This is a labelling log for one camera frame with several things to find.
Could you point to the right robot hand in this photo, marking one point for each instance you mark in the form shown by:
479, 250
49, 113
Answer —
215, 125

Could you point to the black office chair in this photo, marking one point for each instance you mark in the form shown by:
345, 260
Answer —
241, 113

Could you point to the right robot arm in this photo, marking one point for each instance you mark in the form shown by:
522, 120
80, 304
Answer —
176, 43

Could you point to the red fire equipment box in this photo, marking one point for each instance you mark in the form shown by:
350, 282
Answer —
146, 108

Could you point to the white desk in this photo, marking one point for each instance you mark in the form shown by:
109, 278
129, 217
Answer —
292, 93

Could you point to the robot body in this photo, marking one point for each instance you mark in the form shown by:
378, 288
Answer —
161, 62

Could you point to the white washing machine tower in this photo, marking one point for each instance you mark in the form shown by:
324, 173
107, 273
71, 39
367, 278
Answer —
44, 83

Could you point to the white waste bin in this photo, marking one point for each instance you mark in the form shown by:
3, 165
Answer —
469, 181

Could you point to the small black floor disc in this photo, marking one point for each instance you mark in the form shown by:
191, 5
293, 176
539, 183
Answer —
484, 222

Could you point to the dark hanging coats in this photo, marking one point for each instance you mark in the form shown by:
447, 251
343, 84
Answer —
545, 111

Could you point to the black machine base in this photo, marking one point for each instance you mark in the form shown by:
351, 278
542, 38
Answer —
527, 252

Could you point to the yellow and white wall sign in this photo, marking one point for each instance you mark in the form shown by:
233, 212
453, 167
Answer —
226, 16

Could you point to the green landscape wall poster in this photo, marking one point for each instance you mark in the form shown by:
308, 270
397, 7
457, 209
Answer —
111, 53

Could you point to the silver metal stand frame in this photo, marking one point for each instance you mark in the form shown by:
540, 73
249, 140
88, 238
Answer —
———
**Task item**
Each record, from first to last, should be returned verbatim.

**Answer to this task**
This is a labelling log for one camera frame with several things to find.
Could you point to the right robot hand in this photo, marking one point for each instance you mark in the form shown by:
479, 250
49, 113
Answer —
215, 125

Could you point to the black office chair in this photo, marking one point for each instance you mark in the form shown by:
345, 260
Answer —
241, 113

Could you point to the right robot arm in this photo, marking one point for each instance you mark in the form shown by:
522, 120
80, 304
Answer —
176, 43

Could you point to the red fire equipment box in this photo, marking one point for each instance you mark in the form shown by:
350, 282
Answer —
146, 108

Could you point to the white desk in this photo, marking one point for each instance you mark in the form shown by:
109, 278
129, 217
Answer —
292, 93

Could you point to the robot body in this photo, marking one point for each instance you mark in the form shown by:
378, 288
Answer —
161, 62

Could you point to the white washing machine tower in this photo, marking one point for each instance you mark in the form shown by:
324, 173
107, 273
71, 39
367, 278
Answer —
44, 83

Could you point to the white waste bin in this photo, marking one point for each instance you mark in the form shown by:
3, 165
Answer —
469, 181

Could you point to the small black floor disc in this photo, marking one point for each instance you mark in the form shown by:
191, 5
293, 176
539, 183
Answer —
484, 222

Could you point to the dark hanging coats in this photo, marking one point for each instance you mark in the form shown by:
447, 251
343, 84
Answer —
545, 111

Could you point to the black machine base in this photo, marking one point for each instance you mark in the form shown by:
351, 278
542, 38
Answer —
527, 252

Could you point to the yellow and white wall sign in this photo, marking one point for each instance you mark in the form shown by:
233, 212
453, 167
Answer —
226, 16

Could you point to the green landscape wall poster in this photo, marking one point for each instance you mark in the form shown by:
308, 270
397, 7
457, 209
Answer —
111, 53

Could you point to the silver metal stand frame in this photo, marking one point for each instance you mark in the form shown by:
540, 73
249, 140
88, 238
Answer —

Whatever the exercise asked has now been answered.